I like the addition of the recipe to the bonus content! It might be hard to find the liqueur, but I’ll check it out if I ever see it. It might be worth creating sanctioned links to the music you feature, if that’s possible?
My first step is always "Does an existing class do the thing I want?" Instead of an archer class, I might just give a fighter a rifle and think "These chaps have attack bonus with all weapons including missiles, job's done". Then I can move on to something I can't find an equivalent of. Making up a class has been easier than dealing with multiclassing. Skill-based BRP games can still have roles. A PC can have a sphere of skills complementing eachother. BRP is built so you can't be good at everything. Chaosium suggested that at least 60% is necessary to work professionally with a skill. A soldier or a thief or a professor doesn't have a single defining skill, they got a sphere or field. Shadowrun suggested set team roles. The drone/ECM dude, the shooter, the infiltrator, the face, the spellcaster etc. A PC who wants to measure up against the challenges you throw at them will probably specialize in one role, double up in two close ones (like a drone dude/hacker or face/spellcaster) or have one main role and dabble in a couple. Sometimes the crew itself has a focus, you are a paramilitary team and all of you have skills with paramilitary weapons. Or all of you are spies, all of you can sneak into a place.

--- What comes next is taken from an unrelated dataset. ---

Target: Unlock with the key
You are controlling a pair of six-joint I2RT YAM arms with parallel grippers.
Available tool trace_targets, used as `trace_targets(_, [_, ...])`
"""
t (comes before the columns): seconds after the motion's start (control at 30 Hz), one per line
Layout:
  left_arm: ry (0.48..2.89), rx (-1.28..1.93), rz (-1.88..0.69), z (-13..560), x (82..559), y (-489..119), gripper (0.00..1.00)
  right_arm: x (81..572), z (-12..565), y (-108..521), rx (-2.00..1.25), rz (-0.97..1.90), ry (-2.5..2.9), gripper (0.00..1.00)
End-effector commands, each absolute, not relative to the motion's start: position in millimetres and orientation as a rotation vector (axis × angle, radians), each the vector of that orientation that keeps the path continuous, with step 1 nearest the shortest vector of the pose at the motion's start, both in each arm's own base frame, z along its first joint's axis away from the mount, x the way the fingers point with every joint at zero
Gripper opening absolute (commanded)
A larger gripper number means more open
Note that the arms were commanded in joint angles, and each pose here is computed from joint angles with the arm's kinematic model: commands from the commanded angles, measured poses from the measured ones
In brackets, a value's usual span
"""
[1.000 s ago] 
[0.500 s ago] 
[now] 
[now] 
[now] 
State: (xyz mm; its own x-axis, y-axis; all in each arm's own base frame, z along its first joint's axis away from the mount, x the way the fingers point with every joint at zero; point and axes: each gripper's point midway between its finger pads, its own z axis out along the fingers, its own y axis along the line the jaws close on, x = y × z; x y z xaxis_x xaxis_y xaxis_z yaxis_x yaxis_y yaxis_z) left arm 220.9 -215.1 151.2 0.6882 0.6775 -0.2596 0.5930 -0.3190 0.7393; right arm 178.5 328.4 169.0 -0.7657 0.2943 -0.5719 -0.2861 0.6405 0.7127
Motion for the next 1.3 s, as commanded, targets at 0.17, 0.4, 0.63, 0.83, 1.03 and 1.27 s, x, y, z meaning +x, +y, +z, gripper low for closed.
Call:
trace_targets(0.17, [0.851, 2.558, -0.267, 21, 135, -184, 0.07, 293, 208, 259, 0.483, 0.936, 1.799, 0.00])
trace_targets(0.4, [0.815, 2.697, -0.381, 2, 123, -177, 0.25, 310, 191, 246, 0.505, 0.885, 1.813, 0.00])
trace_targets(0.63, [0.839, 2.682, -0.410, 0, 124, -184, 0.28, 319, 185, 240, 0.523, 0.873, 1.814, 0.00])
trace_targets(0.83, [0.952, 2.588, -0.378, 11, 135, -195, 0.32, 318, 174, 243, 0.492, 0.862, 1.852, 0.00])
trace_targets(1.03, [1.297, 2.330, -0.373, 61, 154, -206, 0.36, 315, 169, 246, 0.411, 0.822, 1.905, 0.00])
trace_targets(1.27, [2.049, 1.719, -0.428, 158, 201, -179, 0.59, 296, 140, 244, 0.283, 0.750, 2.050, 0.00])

Speaking of classes, what’s your opinion on the “class kits”. These became huge during 2nd edition, and are prevalent in the specific books about classes.
Thanks for watching and commenting! I do mention kits in this video toward the very end in which I discuss how some of the ideas from the classes in this book became Kits in 2E (and some are also now backgrounds in 5E but I didn't call that out in the video). I think the *idea* of kits was a good one, as it allowed for a bit of customization and, in the same way that a new class can do (as I discuss in the video), they also help define the aesthetic of the campaign world. What I didn't like about some of the kits were that they started to become excuses to add a bunch of abilities with little or no hindrances, to the point that *not* having a kit was detrimental. It was a form of "power creep" and I didn't like that. I use the idea of kits in the 1981 B/X Game I run for my daughter, but they're done more for flavor versus mechanical benefits. There are a bunch on my blog if you're interested - just search for the "Subclass" label.
@@daddyrolleda1 ok I will. I’m not a fan of kits, never was. I thought they became way over powered and too many abilities for what the class is, like you said. That said I do play in a 2e game that we run kits, and it’s cool but still a little too OP for me.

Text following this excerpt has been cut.